GIVEN DATA:

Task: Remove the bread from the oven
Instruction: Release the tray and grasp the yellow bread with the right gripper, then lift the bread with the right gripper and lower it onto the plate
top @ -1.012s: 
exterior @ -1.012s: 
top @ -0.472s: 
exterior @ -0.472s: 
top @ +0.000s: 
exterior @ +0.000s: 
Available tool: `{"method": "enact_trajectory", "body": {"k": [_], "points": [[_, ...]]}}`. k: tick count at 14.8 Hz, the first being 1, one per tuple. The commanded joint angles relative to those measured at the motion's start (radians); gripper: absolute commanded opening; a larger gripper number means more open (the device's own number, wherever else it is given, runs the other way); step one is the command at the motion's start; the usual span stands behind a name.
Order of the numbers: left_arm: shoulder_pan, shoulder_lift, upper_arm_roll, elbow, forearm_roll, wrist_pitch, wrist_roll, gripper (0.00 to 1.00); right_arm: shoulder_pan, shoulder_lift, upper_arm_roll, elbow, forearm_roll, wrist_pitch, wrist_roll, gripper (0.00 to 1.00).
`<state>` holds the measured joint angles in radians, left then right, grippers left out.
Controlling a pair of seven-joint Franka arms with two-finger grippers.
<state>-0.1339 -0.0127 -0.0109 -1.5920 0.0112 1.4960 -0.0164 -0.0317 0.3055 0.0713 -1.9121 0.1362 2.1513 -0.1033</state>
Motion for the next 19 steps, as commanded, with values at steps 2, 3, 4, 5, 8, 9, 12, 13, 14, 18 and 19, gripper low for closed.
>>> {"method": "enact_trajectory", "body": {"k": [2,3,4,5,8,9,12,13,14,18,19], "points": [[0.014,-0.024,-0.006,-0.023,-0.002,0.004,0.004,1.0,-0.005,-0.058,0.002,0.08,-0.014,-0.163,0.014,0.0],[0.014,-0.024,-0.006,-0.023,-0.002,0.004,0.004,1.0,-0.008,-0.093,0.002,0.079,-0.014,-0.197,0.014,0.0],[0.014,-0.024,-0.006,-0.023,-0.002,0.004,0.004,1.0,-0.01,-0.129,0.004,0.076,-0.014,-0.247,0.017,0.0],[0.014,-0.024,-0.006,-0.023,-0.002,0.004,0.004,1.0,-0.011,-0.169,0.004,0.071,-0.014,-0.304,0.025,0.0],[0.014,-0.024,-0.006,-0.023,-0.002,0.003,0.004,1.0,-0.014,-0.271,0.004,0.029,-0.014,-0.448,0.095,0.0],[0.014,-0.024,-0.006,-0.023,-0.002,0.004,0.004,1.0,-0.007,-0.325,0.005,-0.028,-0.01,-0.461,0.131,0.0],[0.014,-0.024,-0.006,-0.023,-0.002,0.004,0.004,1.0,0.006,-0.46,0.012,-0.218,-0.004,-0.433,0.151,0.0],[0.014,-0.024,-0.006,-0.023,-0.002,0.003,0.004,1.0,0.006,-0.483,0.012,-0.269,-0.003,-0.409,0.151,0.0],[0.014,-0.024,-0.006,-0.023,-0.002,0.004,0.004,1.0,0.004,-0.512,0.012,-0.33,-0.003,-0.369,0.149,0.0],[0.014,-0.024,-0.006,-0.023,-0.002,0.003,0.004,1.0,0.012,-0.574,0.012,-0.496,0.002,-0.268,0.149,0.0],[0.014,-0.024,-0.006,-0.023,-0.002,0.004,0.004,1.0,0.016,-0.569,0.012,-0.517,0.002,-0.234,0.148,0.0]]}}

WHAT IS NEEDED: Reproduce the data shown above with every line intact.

RESULT:
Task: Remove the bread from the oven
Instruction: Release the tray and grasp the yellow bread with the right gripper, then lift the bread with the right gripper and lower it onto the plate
top @ -1.012s: 
exterior @ -1.012s: 
top @ -0.472s: 
exterior @ -0.472s: 
top @ +0.000s: 
exterior @ +0.000s: 
Available tool: `{"method": "enact_trajectory", "body": {"k": [_], "points": [[_, ...]]}}`. k: tick count at 14.8 Hz, the first being 1, one per tuple. The commanded joint angles relative to those measured at the motion's start (radians); gripper: absolute commanded opening; a larger gripper number means more open (the device's own number, wherever else it is given, runs the other way); step one is the command at the motion's start; the usual span stands behind a name.
Order of the numbers: left_arm: shoulder_pan, shoulder_lift, upper_arm_roll, elbow, forearm_roll, wrist_pitch, wrist_roll, gripper (0.00 to 1.00); right_arm: shoulder_pan, shoulder_lift, upper_arm_roll, elbow, forearm_roll, wrist_pitch, wrist_roll, gripper (0.00 to 1.00).
`<state>` holds the measured joint angles in radians, left then right, grippers left out.
Controlling a pair of seven-joint Franka arms with two-finger grippers.
<state>-0.1339 -0.0127 -0.0109 -1.5920 0.0112 1.4960 -0.0164 -0.0317 0.3055 0.0713 -1.9121 0.1362 2.1513 -0.1033</state>
Motion for the next 19 steps, as commanded, with values at steps 2, 3, 4, 5, 8, 9, 12, 13, 14, 18 and 19, gripper low for closed.
>>> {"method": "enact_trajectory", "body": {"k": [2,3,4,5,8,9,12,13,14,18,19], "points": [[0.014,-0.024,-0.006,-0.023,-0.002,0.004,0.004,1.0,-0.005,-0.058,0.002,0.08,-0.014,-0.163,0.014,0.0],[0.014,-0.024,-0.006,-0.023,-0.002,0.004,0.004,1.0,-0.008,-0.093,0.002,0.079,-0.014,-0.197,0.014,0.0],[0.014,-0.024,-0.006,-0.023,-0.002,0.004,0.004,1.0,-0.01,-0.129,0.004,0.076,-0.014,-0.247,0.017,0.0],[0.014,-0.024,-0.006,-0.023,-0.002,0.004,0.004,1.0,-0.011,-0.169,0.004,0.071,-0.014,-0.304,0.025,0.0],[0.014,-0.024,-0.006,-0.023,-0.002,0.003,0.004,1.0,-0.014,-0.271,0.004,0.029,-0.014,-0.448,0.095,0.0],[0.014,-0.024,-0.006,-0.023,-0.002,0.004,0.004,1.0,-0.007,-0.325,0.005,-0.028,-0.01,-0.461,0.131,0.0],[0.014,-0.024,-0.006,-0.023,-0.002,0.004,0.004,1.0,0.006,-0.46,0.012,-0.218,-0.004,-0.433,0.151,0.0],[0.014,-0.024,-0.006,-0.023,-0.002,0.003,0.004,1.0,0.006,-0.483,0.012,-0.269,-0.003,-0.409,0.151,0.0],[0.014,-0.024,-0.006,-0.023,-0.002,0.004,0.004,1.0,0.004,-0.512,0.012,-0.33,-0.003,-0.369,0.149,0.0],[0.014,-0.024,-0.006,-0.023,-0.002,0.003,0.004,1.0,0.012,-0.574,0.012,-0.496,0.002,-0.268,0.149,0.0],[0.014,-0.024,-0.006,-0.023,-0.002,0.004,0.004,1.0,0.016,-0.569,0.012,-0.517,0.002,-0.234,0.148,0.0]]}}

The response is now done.